Это классический, давно известный опыт, и в нем нам интересна лишь одна деталь. А именно, установлено, что когда образ предмета исчезает из поля зрения, последними пропадают линии, связанные с максимальным контрастом. Например, если это человеческий профиль, то последнее, что видит испытуемый, — это линии носа или граница между лбом и волосами. Но в нашем эксперименте были взяты монограммы, составленные из букв Н и В, в которых правая часть Н и левая часть В совпадали, то есть были представлены од ной общей для них вертикальной линией. При исчезновении образа этой монограммы из зрительного поля любая комбинация элементов имела равную вероятность оказаться последней, поскольку все они составлены из линий одинаково высокого контраста. Однако в действительности испытуемые видели лишь те образы, что имели для них культурное значение, а именно 3, или 4, или В, или Н.

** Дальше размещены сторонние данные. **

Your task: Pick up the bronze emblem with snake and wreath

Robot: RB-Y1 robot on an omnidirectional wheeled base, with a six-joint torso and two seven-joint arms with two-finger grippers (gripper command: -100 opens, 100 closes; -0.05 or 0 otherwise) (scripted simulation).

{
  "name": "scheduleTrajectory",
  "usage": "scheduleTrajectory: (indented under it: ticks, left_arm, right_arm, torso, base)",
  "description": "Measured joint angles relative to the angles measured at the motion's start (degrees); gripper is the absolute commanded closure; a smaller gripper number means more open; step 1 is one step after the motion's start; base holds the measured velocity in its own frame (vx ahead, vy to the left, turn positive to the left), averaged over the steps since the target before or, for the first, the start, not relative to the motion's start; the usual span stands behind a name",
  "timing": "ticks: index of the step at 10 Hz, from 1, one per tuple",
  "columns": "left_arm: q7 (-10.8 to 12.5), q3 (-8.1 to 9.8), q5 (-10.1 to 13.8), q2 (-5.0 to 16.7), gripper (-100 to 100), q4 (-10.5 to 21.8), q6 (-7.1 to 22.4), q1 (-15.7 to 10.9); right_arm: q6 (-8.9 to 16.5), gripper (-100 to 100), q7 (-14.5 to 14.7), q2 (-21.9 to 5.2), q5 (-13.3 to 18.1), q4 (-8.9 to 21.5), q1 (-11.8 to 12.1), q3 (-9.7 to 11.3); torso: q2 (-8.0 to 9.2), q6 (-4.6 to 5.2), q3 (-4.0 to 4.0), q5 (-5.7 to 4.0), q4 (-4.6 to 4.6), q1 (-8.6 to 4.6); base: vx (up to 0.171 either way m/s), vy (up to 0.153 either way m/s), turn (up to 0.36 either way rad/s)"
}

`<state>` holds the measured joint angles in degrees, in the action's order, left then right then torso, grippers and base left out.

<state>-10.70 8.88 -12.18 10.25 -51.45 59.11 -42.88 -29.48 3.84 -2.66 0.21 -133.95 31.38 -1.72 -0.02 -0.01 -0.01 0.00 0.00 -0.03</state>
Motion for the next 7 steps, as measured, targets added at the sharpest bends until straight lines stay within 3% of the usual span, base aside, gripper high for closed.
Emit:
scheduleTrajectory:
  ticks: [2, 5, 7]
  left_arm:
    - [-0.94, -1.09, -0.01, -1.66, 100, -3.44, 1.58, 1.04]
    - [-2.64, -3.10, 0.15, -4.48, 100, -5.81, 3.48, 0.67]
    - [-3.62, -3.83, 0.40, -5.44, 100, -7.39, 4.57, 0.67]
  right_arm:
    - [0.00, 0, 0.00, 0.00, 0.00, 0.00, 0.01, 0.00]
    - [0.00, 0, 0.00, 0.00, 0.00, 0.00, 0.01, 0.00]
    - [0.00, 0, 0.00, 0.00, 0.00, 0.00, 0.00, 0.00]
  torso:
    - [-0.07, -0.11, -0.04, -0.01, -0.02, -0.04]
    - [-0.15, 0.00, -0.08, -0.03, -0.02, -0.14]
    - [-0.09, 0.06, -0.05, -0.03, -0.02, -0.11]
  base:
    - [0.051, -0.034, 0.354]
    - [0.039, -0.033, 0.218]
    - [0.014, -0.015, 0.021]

Об этом следует всегда помнить, намереваясь писать о науке, — да и вообще о чем-либо стоящем, — и подбирая зрительные образы для иллюстрирования того или иного положения своего труда. Между прочим, здесь таится объяснение, отчего слова-аббревиатуры так легко запоминаются. Дело в том, что они имеют для нас двойное культурное значение: горизонтальное (само слово) и вертикальное (расшифровка каждой его буквы), как в кроссворде.
Другая работа, относящаяся к рассматриваемому вопросу, это «Ретроспектива теории перспективы», интервью, которое я взял у академика Бориса Викторовича Раушенбаха много лет назад. Я не раз встречался с ним — он был для меня главным источником сведений об искусственных спутниках Земли, о «звездных войнах» и о других событиях в космических программах. Но это интервью было совсем о другом — мы беседовали о книгах по живописи, написанных им, и о тех законам, которым вынужден следовать художник с точки зрения его, Раушенбаха, науки — то есть математики.

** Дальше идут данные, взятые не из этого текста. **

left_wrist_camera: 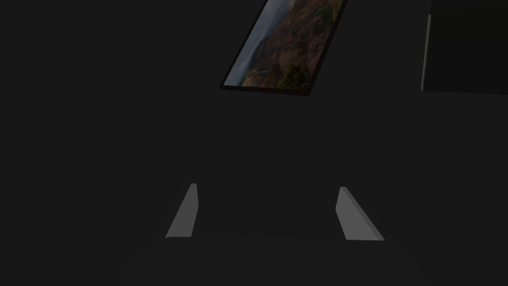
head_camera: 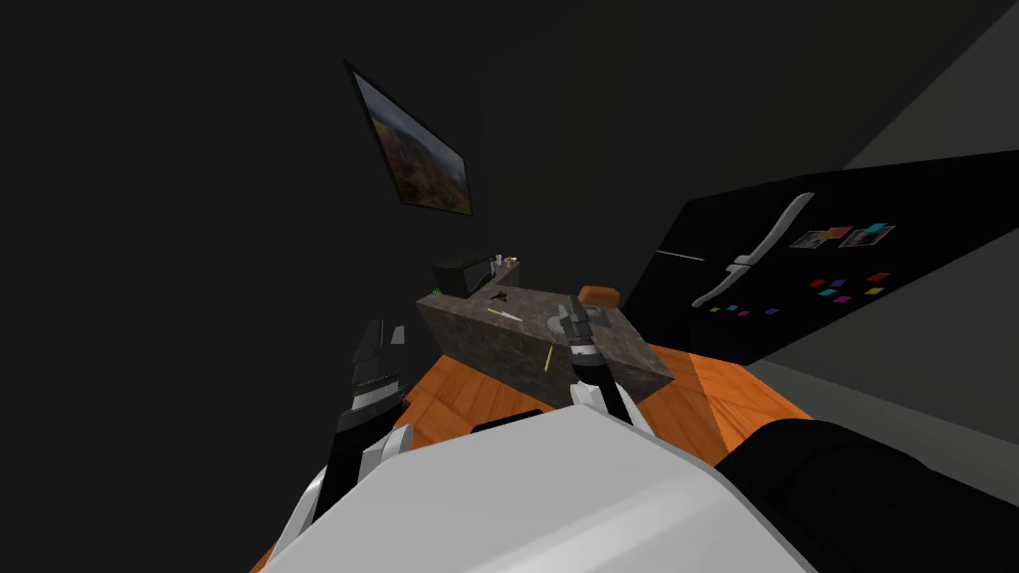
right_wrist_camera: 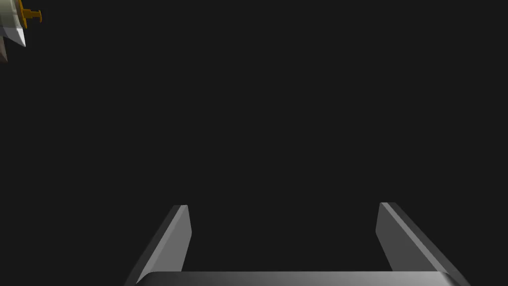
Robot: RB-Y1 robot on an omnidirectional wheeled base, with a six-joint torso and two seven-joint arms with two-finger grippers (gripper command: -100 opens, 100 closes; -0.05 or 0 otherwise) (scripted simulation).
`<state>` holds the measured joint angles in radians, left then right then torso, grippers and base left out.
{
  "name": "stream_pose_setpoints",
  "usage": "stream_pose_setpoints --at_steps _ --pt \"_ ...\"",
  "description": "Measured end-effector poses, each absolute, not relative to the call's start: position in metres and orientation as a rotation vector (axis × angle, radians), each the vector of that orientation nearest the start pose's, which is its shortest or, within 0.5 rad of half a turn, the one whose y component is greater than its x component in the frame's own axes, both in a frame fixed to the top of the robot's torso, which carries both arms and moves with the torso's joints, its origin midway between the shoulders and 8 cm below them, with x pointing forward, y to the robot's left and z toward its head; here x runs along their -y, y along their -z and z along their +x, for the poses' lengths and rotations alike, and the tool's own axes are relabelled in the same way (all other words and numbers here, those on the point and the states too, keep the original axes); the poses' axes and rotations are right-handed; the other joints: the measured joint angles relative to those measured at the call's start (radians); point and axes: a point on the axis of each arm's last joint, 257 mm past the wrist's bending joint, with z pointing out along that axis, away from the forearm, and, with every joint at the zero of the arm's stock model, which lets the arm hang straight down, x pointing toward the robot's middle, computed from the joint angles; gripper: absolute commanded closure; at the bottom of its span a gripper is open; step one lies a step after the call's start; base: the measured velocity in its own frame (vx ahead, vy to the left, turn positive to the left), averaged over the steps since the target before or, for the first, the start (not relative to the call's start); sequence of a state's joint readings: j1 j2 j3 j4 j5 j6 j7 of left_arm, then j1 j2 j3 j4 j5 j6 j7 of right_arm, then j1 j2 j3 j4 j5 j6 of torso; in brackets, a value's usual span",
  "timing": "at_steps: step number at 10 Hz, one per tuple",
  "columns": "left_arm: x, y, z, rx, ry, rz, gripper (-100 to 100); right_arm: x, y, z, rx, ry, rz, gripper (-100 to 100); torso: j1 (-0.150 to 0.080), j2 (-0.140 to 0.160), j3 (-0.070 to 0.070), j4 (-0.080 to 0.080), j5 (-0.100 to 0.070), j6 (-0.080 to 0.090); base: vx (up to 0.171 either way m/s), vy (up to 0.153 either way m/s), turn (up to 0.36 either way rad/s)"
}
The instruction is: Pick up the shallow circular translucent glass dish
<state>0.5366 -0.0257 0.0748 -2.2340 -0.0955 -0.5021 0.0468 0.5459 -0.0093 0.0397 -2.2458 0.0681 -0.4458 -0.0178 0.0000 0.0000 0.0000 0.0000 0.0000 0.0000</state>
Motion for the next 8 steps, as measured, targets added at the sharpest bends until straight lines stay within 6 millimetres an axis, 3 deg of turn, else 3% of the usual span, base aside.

Борис Викторович начал с того, что «Союзы», первые космические корабли с человеком на борту, не имели передних иллюминаторов, так что космонавтам приходилось выполнять операции сближения со станцией и стыковки с ней, не видя стыковочного узла, а ориентируясь по перископу и экрану телекамеры. А это значит, что они вынуждены были определять свое местоположение в трехмерном пространстве с помощью двумерных образов на окулярах перископа или мониторе. Это все равно как ввести машину в узкий гараж, глядя на экран телевизора, что практически невозможно без специальной подготовки. Поэтому Раушенбах и его коллеги разработали целую систему маркеров и опорных точек, которыми космонавты пользовались при стыковках.

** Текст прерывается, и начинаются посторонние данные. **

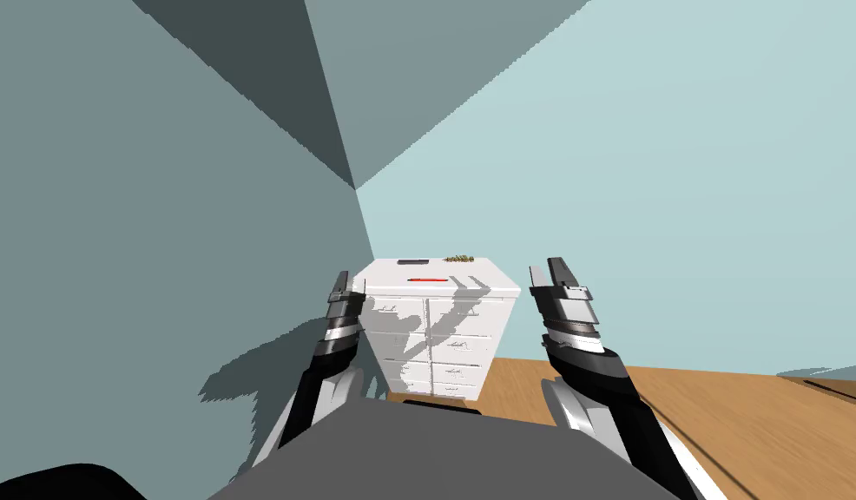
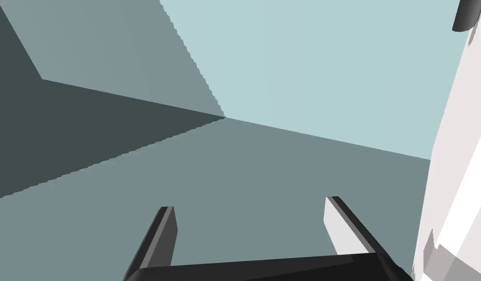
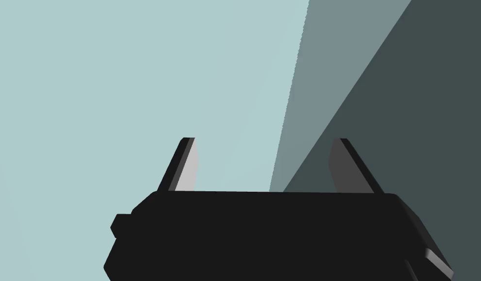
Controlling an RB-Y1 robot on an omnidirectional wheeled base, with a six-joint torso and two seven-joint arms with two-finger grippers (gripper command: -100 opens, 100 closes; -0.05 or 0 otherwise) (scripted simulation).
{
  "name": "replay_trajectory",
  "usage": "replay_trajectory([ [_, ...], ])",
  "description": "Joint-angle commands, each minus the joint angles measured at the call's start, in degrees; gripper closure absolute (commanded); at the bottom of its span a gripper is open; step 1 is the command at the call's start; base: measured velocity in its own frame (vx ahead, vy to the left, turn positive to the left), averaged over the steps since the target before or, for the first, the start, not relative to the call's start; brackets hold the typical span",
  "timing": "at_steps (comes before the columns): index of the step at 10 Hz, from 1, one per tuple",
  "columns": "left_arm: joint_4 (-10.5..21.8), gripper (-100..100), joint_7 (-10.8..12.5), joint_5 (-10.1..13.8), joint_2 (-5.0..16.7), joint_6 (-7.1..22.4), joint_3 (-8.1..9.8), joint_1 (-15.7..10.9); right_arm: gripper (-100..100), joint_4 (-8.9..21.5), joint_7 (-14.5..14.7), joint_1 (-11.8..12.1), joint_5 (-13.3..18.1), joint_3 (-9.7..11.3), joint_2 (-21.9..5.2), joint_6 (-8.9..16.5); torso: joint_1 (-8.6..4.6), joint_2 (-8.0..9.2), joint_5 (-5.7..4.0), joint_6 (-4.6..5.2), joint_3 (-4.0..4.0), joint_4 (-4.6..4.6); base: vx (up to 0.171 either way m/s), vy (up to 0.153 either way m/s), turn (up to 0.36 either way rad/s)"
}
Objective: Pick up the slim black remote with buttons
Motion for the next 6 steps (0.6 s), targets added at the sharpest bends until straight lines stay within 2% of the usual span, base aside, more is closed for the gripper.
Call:
replay_trajectory([
  [1, 1.57, -100, 0.0, 0.46, 2.74, 1.57, 0.09, -1.59, 0, 0.0, 0.0, 0.0, 0.0, 0.0, 0.0, 0.0, 0.0, 0.0, 0.0, 0.0, 0.0, 0.0, -0.12, -0.015, 0.007],
  [3, 4.01, -100, 0.01, 1.15, 6.02, 4.02, 0.16, -3.93, 0, 0.0, 0.0, -0.02, 0.0, 0.0, 0.0, 0.0, -0.02, 0.59, 0.0, 0.01, 0.34, 0.13, -0.182, -0.017, -0.006],
  [5, 7.13, -100, 0.02, 2.09, 9.75, 7.43, 0.2, -7.09, 0, 0.01, 0.0, -0.02, 0.0, 0.01, 0.01, 0.0, -0.15, 0.65, -0.03, 0.01, 0.38, 0.15, -0.192, -0.061, -0.025],
  [6, 7.52, -100, 0.02, 2.09, 10.13, 7.56, 0.2, -7.15, 0, 0.01, 0.0, -0.03, 0.0, 0.01, 0.01, 0.0, -0.22, 0.77, -0.05, 0.01, 0.44, 0.17, -0.144, -0.053, -0.006],
])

Когда Борис Викторович оставил свой высокий пост в нашей космической программе, у него впервые в жизни оказалось достаточно свободного времени, чтобы заняться тем, чем ему по-настоящему хотелось. Он стал внимательно анализировать работы старых и современных художников, чтобы найти ответ на давно интриговавший его вопрос: каким образом им удается точно отображать перспективу? Первой научной книгой, прочитанной им, где затрагивался этот вопрос, был «Разумный глаз» Ричарда Грегори. Раушенбах не мог не согласиться с точкой зрения автора — действительно, картины представляют собой уникальный класс объектов, видимых в одно и то же время как они сами по себе и как нечто, совершенно отличное от холста с нанесенными на него красками. Любая картина — это парадокс, ибо ни один предмет не может быть одновременно в двух разных местах или же быть сразу и дву- и трехмерным. Но именно так мы и видим любую работу художника. Обладая вполне определенным собственным размером, рисунок в то же время показывает нам истинные размеры человеческого лица, здания или корабля. Однако для того, чтобы дать возможность зрителю увидеть истинную перспективу, художник всегда вынужден прибегать к известным искажениям, и Раушенбаху удалось математически рассчитать величину этой необходимой коррекции, учитывающей особенности зрительного восприятия человека.